Rancangan itu bertujuan untuk
menjaga agar semua permata Birma, termasuk rubies dan jade, tidak memasuki Amerika
melalui negara ketiga, yang menutup lubang impor sebelumnya.
Rancangan itu juga membuat para
pejabat militer yang berkuasa di Birma
dan keluarga mereka tidak boleh mendapat visa ke Amerika Serikat.
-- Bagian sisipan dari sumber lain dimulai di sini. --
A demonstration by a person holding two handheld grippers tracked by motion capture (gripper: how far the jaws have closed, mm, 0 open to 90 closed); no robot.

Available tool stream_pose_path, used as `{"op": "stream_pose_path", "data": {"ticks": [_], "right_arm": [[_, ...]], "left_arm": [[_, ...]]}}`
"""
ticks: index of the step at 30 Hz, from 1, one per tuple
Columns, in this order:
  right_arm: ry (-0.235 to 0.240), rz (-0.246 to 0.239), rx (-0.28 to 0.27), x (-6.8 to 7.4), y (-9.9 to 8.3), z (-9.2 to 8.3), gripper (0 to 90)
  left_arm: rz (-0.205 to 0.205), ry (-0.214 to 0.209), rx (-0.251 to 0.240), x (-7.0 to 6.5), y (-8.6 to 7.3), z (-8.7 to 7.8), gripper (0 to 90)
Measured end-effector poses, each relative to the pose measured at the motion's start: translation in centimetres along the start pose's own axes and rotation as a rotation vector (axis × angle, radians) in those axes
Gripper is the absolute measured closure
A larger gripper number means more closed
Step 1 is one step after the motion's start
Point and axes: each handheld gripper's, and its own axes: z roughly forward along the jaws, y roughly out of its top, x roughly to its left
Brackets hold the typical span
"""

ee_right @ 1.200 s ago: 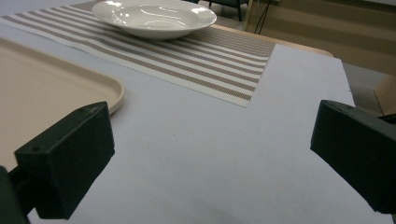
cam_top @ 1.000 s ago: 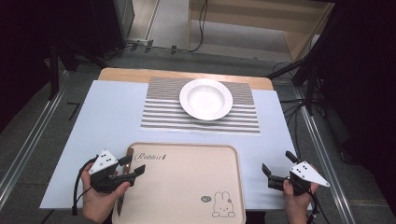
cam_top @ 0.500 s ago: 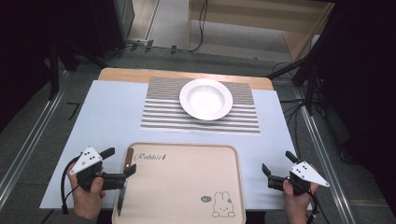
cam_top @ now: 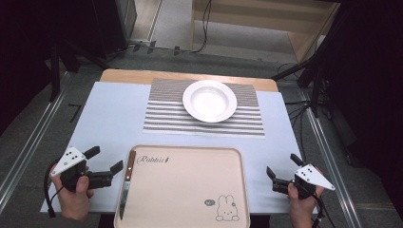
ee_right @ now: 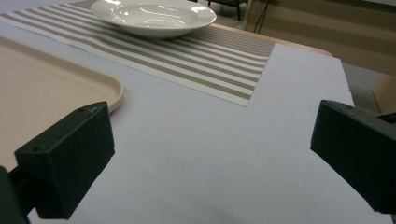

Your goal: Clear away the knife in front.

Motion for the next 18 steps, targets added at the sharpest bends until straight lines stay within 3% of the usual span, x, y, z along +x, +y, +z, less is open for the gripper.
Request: {"op": "stream_pose_path", "data": {"ticks": [18], "right_arm": [[-0.004,-0.001,0.002,0.0,0.0,0.0,0.0]], "left_arm": [[-0.025,0.064,-0.012,3.5,-0.5,-1.1,0.0]]}}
Birma adalah salah satu produsen utama jade
dan batu permata lain, serta sumber
hingga 90 persen rubies dunia.
Lelang permata adalah sumber utama pemasukan pemerintah
militer Birma.
Rancangan tersebut diberi nama
mendiang aggota Kongres dari Kalifornia
Tom Lantos, seorang pembela hak azasi
yang kuat yang meninggal dunia akibat kanker bulan Februari. Dewan Perwakilan Rakyat Amerika menyetujui
rancangan itu dengan suara bulat pekan
lalu. Rancangan itu sekarang diiajukan
kepada Presiden Bush untuk ditanda-tangani menjadi undang-undang.